Recorded data
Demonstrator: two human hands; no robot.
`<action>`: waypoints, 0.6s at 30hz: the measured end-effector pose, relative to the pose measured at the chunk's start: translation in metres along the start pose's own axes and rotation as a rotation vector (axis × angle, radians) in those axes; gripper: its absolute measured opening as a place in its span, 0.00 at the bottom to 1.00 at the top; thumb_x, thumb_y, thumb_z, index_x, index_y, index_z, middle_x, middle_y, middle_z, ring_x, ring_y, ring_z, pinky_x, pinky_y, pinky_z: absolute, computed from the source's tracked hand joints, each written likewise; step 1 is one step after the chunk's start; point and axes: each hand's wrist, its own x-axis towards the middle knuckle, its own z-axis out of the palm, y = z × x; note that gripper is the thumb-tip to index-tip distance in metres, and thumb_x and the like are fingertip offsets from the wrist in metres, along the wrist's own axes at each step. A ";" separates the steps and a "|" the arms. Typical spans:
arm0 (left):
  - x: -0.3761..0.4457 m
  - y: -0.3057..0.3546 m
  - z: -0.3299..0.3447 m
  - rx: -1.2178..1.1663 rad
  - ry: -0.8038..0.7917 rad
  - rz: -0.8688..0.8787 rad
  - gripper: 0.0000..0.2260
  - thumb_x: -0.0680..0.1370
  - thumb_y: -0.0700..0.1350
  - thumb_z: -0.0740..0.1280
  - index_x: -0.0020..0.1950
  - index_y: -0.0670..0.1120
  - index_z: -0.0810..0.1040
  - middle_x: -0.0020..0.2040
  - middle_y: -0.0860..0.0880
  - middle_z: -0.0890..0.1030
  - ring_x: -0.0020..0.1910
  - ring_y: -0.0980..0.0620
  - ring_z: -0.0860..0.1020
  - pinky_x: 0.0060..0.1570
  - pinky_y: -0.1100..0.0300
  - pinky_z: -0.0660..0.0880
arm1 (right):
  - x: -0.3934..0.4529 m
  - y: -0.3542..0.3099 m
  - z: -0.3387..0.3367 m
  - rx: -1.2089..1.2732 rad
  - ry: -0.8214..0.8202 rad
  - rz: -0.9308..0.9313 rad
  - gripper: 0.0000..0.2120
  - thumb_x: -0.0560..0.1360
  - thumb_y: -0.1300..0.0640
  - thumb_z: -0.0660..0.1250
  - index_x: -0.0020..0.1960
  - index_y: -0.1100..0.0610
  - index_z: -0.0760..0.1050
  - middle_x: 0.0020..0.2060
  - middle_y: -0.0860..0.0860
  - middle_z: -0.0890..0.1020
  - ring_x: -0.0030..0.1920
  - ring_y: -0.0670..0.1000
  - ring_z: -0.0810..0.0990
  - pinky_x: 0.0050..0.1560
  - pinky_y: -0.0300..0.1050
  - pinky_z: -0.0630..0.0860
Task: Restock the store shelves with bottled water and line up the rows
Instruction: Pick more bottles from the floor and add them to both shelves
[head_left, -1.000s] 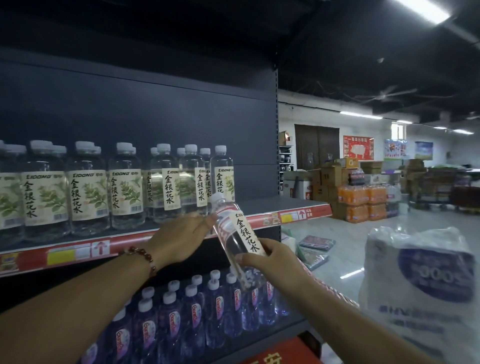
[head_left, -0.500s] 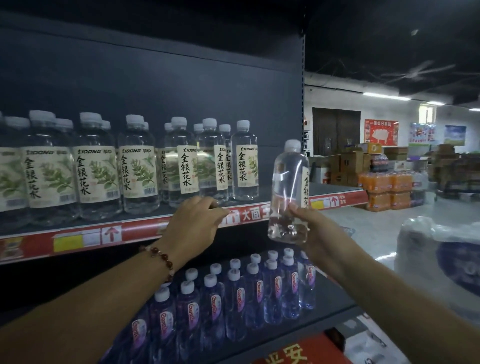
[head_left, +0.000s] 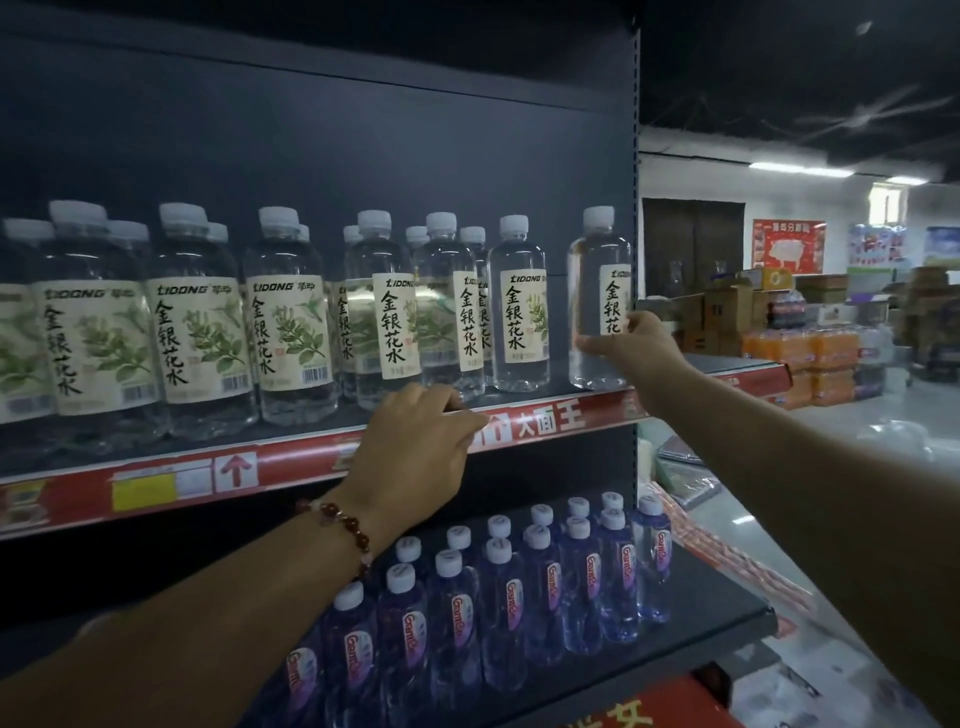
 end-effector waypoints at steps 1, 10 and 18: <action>0.000 0.000 0.000 -0.004 -0.003 -0.004 0.10 0.76 0.42 0.72 0.56 0.51 0.86 0.48 0.50 0.81 0.43 0.46 0.75 0.43 0.48 0.74 | 0.006 0.001 0.003 -0.051 0.017 -0.010 0.37 0.69 0.56 0.78 0.72 0.61 0.65 0.58 0.55 0.79 0.54 0.53 0.80 0.58 0.51 0.78; -0.002 0.005 0.003 0.022 0.005 -0.031 0.13 0.74 0.41 0.74 0.58 0.52 0.85 0.48 0.50 0.80 0.43 0.46 0.75 0.45 0.49 0.74 | 0.038 0.019 0.035 -0.297 0.083 -0.044 0.34 0.77 0.49 0.71 0.73 0.61 0.59 0.50 0.51 0.74 0.47 0.50 0.76 0.48 0.44 0.76; 0.000 0.009 -0.005 0.067 -0.073 -0.069 0.14 0.74 0.40 0.73 0.57 0.52 0.85 0.48 0.49 0.81 0.43 0.46 0.76 0.46 0.49 0.75 | 0.022 0.007 0.036 -0.573 0.053 -0.039 0.35 0.81 0.47 0.64 0.77 0.64 0.53 0.71 0.65 0.68 0.55 0.59 0.70 0.65 0.56 0.69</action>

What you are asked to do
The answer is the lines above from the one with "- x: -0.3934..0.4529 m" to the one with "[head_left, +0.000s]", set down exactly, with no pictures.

Answer to this exercise
  - x: -0.3934..0.4529 m
  - y: -0.3542..0.3099 m
  - z: -0.3387..0.3367 m
  - rx: -1.2089..1.2732 rad
  - ry: -0.8214..0.8202 rad
  - rz: -0.9308..0.9313 rad
  - gripper: 0.0000..0.2120
  - thumb_x: -0.0560..0.1360
  - thumb_y: -0.1300..0.0640
  - thumb_z: -0.0660..0.1250
  - index_x: -0.0020..0.1960
  - index_y: -0.1100..0.0610
  - index_z: -0.0760..0.1050
  - middle_x: 0.0020..0.2060
  - middle_y: -0.0860..0.0860
  - middle_z: -0.0890..0.1020
  - ring_x: -0.0030..0.1920
  - ring_y: -0.0670..0.1000
  - ring_z: -0.0810..0.0990
  - pinky_x: 0.0050..0.1560
  - pinky_y: -0.0300..0.1050
  - pinky_z: -0.0630..0.0860
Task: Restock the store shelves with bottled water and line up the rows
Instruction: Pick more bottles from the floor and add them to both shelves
[head_left, -1.000s] 
[head_left, -0.500s] 
[head_left, +0.000s] 

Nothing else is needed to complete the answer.